Furthermore, ribonucleases exhibit a wide spectrum of antitumor potentials against cancer cells, including the catalytic cleavage of available RNA (tRNA, rRNA, mRNA, and microRNAs) with the inhibition of gene expression, modulation of the membrane calcium-dependent potassium channels and ras-oncogene functions, and the ability to resist the neutralizing action of the cytosolic RNase inhibitor . On the other hand, Mironova et al. reported that RNase A did not execute direct RNA cleavage inside the cell, as it is tightly bound with the cytosolic ribonuclease inhibitor, and suggested that RNase A alters oncogenic miRNA profiling . From the authors’ point of view, any of the aforementioned possible mechanisms following treatment of HCC cells with RNase A in the present study is not excluded, and the net result is a better presentation of tumor associated antigens by APCs and an exaggerated immune response.
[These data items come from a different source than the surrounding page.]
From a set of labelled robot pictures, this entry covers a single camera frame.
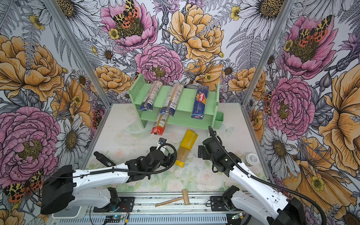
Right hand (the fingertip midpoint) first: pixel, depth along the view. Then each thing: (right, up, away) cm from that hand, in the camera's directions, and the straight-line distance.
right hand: (208, 153), depth 81 cm
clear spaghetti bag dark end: (-33, +33, +3) cm, 46 cm away
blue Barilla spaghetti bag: (-5, +28, -1) cm, 29 cm away
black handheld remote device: (-64, -6, +8) cm, 65 cm away
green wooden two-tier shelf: (+3, +19, +1) cm, 20 cm away
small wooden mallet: (-13, -22, -5) cm, 26 cm away
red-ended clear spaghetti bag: (-29, +14, +6) cm, 33 cm away
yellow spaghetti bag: (-10, +5, +18) cm, 21 cm away
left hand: (-24, -1, +1) cm, 24 cm away
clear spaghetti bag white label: (-21, +26, -2) cm, 34 cm away
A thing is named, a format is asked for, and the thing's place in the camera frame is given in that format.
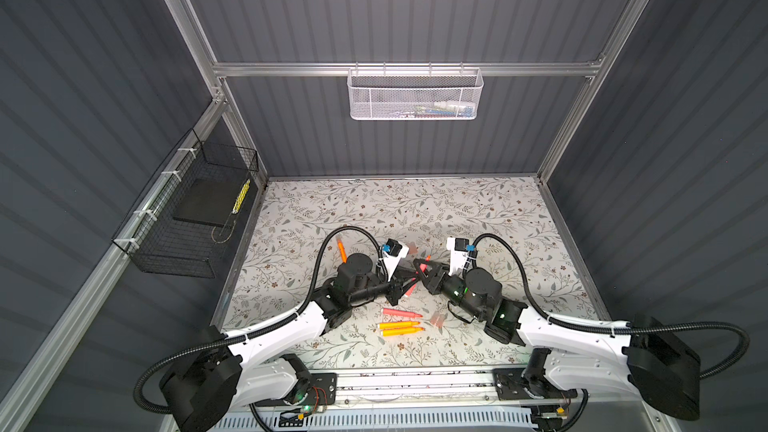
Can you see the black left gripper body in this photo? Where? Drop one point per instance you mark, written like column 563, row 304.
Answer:
column 392, row 293

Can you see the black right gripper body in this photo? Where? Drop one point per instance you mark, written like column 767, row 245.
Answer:
column 436, row 286

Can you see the orange highlighter pen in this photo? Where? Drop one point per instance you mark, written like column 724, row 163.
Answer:
column 398, row 325
column 342, row 250

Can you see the pink highlighter pen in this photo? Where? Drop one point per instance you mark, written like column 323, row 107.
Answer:
column 419, row 272

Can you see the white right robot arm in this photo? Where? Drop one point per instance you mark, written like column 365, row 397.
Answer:
column 659, row 367

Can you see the red-pink highlighter pen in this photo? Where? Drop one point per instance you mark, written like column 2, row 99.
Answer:
column 400, row 313

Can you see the clear pen cap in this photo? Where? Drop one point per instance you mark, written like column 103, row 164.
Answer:
column 438, row 320

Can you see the yellow highlighter pen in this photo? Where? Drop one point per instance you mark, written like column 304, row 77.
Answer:
column 401, row 331

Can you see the items in white basket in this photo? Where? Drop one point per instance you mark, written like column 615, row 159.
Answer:
column 441, row 109

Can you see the yellow highlighter in basket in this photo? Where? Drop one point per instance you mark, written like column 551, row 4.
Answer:
column 242, row 194

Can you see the black pad in basket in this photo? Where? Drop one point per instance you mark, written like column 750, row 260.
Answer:
column 207, row 202

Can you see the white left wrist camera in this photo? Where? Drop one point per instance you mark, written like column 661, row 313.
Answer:
column 393, row 251

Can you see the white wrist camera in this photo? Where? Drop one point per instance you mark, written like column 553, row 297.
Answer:
column 463, row 255
column 393, row 251

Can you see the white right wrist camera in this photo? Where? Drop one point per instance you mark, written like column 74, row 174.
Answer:
column 463, row 255

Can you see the white wire mesh basket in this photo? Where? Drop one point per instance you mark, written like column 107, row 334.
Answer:
column 373, row 94

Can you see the black wire mesh basket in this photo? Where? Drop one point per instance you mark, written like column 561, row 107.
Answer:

Sorafenib is a multikinase inhibitor that blocks tumor cell proliferation and angiogenesis by inhibiting serine/threonine kinases (c-Raf and b-Raf), as well as the receptor tyrosine kinases VEGFR2, VEGFR3, platelet derived growth factor receptor (PDGFR), FLT3, Ret and c-kit . Other mechanisms of action include generation of reactive oxygen species (ROS), inducing mitochondrial calcium overload and induction of apoptosis . Major histocompatibility complex (MHC) class I-related chain A (MICA) is a ligand for NK group 2 member D (NKG2D) receptors expressed on a variety of immune cells. The engagement of MICA and NKG2D strongly activates NK cells, enhancing their cytolytic activity and cytokine production. In addition to membrane-bound forms, MICA molecules are cleaved proteolytically by disintegrin and metalloproteinase (ADAM) proteins from the cell surface of tumor cells and appear as soluble forms in the sera of HCC patients. Sorafenib was found to increase membrane bound MICA expression on HCC cells by downregulating ADAM9 . Similarly, we assume that treatment of HCC cells with sorafenib in the present study suppressed ADAM levels and enhanced MICA expression on the surface of HCC cells with a subsequent activation of autologous NK cells (CD56+), MHC class II cells (CD3+CD4+) and matured APCs (CD86+ & CD19+), with the ultimate HCC cell death . In addition, sorafenib-induced death of HepG2 cells was previously reported by Chiou et al. that was attributed to mitochondria-dependent oxidative stress mechanisms, cellular ATP depletion and mitochondrial damage . These findings agree with our results, where a significant increase in LDH level was recorded following treatment of HCC cells with sorafenib, either alone or in combination with RNase A, demonstrating the cytotoxic effect of the drug.
In conclusion, treatment of HCC cells with RNase A opens a new avenue for a better presentation of autologous tumor associated antigens. Further studies are recommended to investigate the association between therapeutic efficacies of RNase enzyme systems and the potential alteration of tumor-specific miRNA expression patterns.